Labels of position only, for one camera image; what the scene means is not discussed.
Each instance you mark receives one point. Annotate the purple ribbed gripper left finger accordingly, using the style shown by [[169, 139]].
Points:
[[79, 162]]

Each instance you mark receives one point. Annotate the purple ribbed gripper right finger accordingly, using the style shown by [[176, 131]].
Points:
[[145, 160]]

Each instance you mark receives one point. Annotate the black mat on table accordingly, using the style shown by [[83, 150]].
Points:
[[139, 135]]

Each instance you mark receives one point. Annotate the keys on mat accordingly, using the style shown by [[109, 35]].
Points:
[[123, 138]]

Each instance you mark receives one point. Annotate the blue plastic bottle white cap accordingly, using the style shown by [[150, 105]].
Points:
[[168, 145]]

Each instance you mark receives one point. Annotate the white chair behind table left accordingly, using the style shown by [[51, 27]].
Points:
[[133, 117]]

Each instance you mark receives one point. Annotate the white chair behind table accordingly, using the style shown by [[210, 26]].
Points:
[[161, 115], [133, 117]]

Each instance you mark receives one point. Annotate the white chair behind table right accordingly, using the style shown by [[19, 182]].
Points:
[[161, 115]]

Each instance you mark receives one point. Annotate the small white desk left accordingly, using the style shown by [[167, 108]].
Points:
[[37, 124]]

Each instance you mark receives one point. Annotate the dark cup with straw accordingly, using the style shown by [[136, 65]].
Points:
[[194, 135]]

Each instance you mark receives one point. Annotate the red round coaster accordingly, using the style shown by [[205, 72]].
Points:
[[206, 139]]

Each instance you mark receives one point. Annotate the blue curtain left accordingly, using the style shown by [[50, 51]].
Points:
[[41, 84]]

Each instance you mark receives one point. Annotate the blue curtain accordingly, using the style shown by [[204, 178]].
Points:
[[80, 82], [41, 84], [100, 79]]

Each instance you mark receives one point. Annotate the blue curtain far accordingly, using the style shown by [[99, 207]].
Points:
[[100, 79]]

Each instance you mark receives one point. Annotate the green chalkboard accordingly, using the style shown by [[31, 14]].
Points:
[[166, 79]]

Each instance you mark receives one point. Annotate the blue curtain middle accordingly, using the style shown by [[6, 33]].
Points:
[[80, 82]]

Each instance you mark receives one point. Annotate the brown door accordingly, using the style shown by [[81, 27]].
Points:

--------------------------------

Copy each line in the entries above where "gripper" turns up.

Each instance you mark receives one point. Annotate the purple ribbed gripper left finger accordingly, using the style shown by [[169, 139]].
Each instance you mark receives one point. Annotate the purple ribbed gripper right finger accordingly, using the style shown by [[176, 131]].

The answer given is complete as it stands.